● **ACTIVITY**
Go through the material below and please tally the lines that hold the word "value"; the number alone is the answer.

[Start of section]

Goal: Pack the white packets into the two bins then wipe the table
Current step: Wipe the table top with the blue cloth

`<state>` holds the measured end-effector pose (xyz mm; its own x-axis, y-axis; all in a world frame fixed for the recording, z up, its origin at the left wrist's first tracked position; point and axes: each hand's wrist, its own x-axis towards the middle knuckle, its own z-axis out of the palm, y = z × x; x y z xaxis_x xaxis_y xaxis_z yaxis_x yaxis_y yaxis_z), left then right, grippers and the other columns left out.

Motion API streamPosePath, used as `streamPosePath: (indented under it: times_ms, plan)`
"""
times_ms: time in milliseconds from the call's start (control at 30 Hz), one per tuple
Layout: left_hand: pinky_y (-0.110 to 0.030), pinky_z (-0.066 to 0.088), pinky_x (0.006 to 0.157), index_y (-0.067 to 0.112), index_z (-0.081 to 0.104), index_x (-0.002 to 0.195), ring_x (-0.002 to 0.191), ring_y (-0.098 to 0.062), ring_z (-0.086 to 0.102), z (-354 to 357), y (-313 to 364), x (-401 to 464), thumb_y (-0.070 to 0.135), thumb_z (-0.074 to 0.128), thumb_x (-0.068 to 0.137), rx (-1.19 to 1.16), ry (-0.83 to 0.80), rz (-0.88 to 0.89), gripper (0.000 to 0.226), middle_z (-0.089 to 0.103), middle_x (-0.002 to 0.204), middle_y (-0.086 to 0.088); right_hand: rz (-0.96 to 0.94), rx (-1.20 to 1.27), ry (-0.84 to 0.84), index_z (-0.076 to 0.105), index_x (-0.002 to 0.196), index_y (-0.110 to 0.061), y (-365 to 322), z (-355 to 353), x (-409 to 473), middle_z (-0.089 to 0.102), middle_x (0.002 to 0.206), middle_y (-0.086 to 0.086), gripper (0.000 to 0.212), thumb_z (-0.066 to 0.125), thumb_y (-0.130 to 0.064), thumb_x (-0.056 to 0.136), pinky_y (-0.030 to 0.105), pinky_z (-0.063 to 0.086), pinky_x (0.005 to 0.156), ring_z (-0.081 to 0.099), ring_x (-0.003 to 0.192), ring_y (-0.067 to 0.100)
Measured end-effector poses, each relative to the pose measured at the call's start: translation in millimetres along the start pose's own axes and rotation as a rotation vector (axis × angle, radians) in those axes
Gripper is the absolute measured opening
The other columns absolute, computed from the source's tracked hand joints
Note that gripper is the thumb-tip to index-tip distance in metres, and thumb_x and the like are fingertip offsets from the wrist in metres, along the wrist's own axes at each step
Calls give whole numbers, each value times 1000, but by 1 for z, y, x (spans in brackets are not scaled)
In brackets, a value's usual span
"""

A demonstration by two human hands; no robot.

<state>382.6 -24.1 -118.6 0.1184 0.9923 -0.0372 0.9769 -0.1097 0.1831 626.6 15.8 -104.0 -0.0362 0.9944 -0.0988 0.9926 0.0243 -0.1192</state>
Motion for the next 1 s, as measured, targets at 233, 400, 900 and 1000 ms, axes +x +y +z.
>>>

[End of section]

● **SOLVED EXERCISE**
2